Table 1. Quality Assessment Scale
Item Category Score Study design Pooling study 3 Cohort or case cohort study 2 Case-control study 1 Ecologic 0 Total sample size ≥ 2, 000 2 500-1, 999 1 < 500 0 Outcome index Incidence rate and Mortality 2 Incidence rate 1 Mortality 0 Covariates considered in the results Age, calendar year and others 2 Age, calendar year or none 0 Radon measurements Alpha track or other 1 Not specified, charcoal or estimated or NR 0 Total 10 -
We subjected occupational cohort studies involving miners to meta-analysis. We used the STATA mean command to synthesize the measures of association. We aggregated all relative risk estimates to ensure comprehensiveness and maximize statistical power given the low absolute risk of kidney cancer; standardized mortality ratios (SMR), standardized incidence ratios, and relative risks yielded similar estimates of relative risks[16, 20]. We applied Q test and I2 index to evaluate heterogeneity across studies.
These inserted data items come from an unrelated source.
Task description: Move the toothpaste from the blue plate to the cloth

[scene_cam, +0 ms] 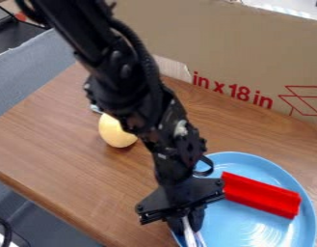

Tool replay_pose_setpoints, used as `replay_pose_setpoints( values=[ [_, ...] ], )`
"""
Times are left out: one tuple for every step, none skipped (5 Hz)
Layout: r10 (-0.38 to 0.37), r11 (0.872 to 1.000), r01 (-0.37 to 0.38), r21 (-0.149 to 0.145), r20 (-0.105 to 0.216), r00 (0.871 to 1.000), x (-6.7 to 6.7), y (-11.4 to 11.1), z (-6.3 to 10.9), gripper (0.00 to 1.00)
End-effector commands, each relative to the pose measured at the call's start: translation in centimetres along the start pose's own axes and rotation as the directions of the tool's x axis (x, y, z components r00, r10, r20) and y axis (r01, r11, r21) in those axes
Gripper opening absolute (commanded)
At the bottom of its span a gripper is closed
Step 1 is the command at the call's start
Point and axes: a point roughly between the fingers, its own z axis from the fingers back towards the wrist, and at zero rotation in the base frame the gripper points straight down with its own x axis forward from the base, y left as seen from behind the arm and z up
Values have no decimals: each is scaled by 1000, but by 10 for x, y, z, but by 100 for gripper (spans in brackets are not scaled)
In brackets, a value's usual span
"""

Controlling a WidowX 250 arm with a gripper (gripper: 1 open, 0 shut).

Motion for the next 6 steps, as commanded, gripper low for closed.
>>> replay_pose_setpoints(
  values=[
    [-21, 1000, 21, 4, -3, 1000, 0, 15, -7, 0],
    [-25, 1000, 25, 11, -12, 1000, 3, 16, 0, 0],
    [-26, 1000, 26, 7, -16, 1000, 3, 21, -3, 0],
    [-32, 999, 32, 15, -18, 999, 3, 19, -2, 0],
    [-35, 999, 36, 26, -32, 999, 3, 23, 4, 0],
    [-27, 999, 28, 31, -44, 999, 2, 25, 11, 0]
  ],
)
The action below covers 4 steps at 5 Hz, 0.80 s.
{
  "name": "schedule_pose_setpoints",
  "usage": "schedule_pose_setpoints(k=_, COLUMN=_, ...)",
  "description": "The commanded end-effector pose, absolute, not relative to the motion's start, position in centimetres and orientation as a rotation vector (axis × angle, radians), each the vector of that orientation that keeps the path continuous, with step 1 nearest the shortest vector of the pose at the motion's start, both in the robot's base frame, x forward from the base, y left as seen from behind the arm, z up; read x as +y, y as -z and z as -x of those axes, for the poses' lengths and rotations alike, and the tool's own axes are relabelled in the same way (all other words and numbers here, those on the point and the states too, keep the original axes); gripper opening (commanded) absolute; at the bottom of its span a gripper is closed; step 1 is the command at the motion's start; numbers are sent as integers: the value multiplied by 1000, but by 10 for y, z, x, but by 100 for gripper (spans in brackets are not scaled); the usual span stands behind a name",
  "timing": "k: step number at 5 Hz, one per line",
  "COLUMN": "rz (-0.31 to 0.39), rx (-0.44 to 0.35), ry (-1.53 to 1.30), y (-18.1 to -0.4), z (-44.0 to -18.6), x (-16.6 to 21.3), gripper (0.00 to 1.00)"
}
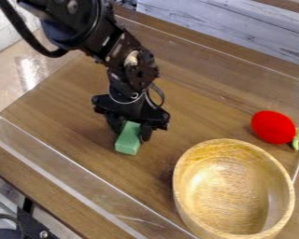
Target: Remove the green block from the brown bowl and put it on the table
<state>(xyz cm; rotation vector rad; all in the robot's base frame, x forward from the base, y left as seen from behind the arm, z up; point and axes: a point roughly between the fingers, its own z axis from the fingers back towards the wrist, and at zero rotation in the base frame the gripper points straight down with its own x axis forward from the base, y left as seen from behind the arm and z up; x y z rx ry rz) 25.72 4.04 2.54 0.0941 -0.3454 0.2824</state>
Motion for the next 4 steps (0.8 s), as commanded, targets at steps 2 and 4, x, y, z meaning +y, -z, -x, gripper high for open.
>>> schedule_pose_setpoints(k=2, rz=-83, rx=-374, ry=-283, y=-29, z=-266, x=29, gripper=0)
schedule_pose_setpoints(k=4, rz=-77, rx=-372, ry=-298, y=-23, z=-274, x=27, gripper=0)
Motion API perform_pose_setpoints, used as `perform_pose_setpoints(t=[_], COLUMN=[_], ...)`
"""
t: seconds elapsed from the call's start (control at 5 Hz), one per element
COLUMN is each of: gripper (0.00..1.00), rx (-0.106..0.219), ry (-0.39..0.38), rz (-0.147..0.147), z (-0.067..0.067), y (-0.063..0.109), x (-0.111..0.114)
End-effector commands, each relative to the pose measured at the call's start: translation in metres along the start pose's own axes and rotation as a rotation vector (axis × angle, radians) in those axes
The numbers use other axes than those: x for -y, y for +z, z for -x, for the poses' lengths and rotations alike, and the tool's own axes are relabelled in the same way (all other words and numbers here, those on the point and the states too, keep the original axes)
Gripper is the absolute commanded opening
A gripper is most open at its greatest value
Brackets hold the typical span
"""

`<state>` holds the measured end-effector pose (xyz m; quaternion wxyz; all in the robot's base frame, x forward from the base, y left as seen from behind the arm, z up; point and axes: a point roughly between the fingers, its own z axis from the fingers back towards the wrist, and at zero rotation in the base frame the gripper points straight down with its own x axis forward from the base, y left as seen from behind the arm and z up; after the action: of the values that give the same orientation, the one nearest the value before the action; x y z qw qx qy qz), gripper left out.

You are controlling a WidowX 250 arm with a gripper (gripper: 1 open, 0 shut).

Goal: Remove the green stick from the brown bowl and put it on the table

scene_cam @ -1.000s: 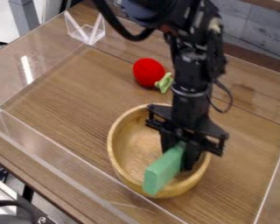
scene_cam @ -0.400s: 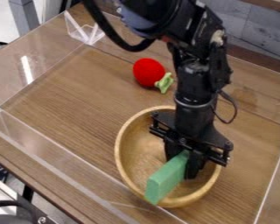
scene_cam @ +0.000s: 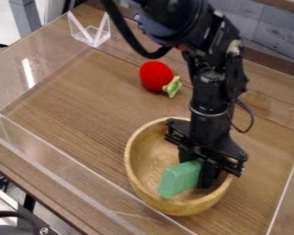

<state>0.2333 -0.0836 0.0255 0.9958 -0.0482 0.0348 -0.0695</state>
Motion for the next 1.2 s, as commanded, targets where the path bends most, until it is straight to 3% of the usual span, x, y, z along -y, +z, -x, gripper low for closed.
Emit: perform_pose_setpoints(t=[0.0, 0.4, 0.8, 1.0], gripper=[0.00, 0.00, 0.00, 0.00], rx=[0.025, 0.026, 0.038, 0.036], ry=[-0.047, -0.095, -0.039, -0.071], rz=[0.001, 0.000, 0.004, 0.001], z=[-0.004, -0.001, -0.003, -0.008], y=[0.001, 0.008, -0.006, 0.002], x=[0.011, 0.022, -0.002, -0.009])
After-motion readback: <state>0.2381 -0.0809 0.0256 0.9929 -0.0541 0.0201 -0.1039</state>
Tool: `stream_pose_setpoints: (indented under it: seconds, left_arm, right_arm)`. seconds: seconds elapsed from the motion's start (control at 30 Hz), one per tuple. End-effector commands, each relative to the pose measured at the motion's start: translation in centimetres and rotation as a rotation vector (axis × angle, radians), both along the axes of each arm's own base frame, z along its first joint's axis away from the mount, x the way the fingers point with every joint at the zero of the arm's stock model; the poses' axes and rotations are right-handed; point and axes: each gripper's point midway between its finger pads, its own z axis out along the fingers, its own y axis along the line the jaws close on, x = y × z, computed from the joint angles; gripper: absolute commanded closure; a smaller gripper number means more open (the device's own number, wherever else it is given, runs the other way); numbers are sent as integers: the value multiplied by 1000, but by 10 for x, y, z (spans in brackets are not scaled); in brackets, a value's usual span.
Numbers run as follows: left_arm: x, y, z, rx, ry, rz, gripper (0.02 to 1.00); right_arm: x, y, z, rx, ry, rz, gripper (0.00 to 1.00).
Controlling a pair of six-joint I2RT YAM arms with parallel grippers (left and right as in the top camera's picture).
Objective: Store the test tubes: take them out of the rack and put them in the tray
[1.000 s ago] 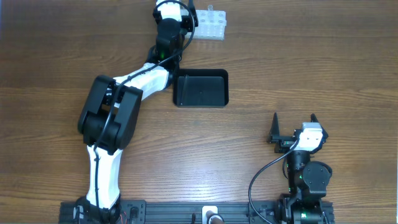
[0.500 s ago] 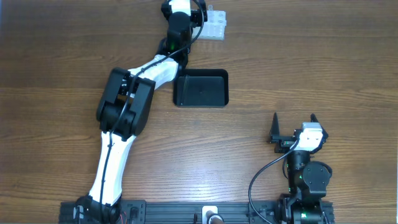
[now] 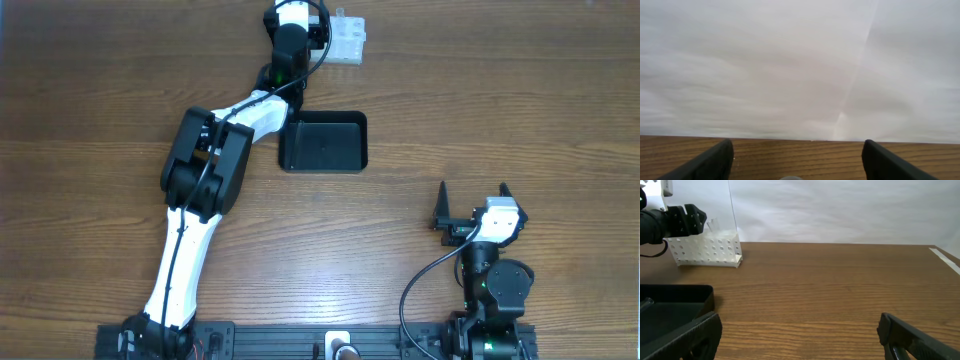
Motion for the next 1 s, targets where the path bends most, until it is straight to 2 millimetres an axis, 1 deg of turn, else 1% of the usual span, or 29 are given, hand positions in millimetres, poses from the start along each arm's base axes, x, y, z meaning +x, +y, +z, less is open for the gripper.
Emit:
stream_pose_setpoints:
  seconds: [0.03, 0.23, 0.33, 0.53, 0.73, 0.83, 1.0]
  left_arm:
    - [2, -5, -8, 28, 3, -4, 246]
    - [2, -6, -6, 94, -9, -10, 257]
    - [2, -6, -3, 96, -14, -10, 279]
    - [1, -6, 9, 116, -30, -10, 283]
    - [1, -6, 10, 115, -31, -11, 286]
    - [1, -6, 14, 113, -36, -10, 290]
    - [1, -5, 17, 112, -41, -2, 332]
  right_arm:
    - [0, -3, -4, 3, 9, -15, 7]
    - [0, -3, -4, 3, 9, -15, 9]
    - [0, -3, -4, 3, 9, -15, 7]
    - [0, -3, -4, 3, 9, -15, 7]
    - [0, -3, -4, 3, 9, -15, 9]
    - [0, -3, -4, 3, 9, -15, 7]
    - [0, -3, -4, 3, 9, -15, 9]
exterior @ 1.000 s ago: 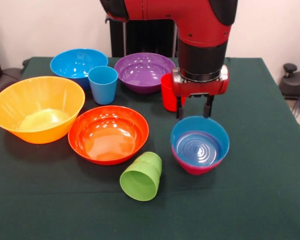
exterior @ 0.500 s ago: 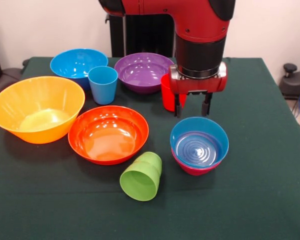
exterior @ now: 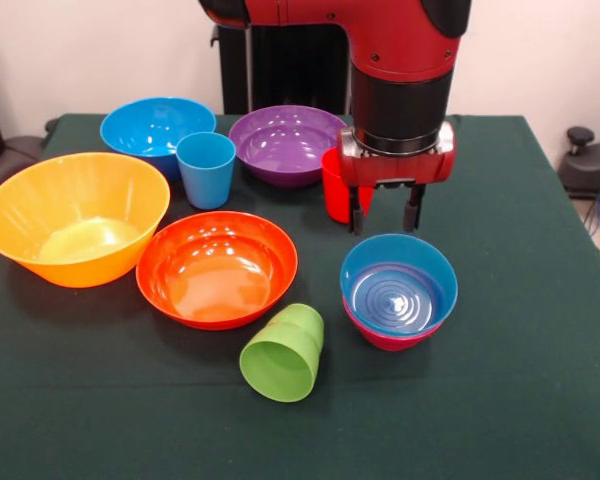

Q test P values of less than 0.1 indicate significant heterogeneity, and I2 values of near or less than 25%, near 50%, and near or higher than 75% represent low, moderate, and high heterogeneity, respectively[21]. We used random-effect models to compute the pooled association estimate regardless of the results of heterogeneity tests.
We examined publication bias by using Egger's regression test, with P values of less than 0.05 indicating significant publication bias[22]. We performed subgroup analyzes stratified on the basis of the characteristics of study designs and populations to investigate possible sources of heterogeneity. We performed a sensitive analysis to investigate the influence of a single study on the overall estimate size by successively removing 1 study and then calculating the new overall estimate risk of remaining studies.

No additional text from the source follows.